Required action:
Find the line in the entries below that contains "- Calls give". Repeat it exactly, and every line after it through the line that contains "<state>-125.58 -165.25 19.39".

Dataset entries:
==================================================

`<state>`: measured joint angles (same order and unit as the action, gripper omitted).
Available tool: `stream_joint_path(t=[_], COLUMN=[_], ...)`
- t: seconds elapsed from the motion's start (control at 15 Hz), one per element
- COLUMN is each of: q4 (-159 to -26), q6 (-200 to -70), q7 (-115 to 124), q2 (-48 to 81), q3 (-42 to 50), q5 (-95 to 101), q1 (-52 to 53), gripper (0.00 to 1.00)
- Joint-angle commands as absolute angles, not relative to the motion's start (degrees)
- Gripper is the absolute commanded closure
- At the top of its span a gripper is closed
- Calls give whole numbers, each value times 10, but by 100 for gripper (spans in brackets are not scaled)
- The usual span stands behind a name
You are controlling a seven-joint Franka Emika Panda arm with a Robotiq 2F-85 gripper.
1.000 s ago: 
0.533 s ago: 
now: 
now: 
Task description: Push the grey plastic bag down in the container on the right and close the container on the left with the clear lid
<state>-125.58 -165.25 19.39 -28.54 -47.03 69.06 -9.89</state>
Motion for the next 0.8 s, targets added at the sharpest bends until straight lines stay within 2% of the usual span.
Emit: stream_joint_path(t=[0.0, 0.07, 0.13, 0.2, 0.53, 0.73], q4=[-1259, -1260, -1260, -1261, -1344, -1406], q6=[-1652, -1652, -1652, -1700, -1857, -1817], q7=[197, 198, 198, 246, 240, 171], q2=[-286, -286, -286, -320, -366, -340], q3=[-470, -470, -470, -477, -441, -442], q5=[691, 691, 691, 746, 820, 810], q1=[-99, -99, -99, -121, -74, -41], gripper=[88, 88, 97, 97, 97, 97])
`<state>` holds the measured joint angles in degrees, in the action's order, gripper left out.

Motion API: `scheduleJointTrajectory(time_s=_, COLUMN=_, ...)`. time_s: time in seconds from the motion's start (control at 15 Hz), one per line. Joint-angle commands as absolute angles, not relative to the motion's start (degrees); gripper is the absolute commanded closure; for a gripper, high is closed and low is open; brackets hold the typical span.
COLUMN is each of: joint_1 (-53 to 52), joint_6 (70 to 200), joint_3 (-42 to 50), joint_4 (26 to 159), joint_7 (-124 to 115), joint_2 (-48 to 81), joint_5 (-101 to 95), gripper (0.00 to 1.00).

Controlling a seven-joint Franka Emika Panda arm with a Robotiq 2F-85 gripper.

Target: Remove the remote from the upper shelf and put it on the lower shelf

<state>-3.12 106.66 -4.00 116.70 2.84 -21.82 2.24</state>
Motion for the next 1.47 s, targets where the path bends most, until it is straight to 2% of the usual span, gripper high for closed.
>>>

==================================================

Solution to this problem:
- Calls give whole numbers, each value times 10, but by 100 for gripper (spans in brackets are not scaled)
- The usual span stands behind a name
You are controlling a seven-joint Franka Emika Panda arm with a Robotiq 2F-85 gripper.
1.000 s ago: 
0.533 s ago: 
now: 
now: 
Task description: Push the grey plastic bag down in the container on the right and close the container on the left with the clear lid
<state>-125.58 -165.25 19.39 -28.54 -47.03 69.06 -9.89</state>

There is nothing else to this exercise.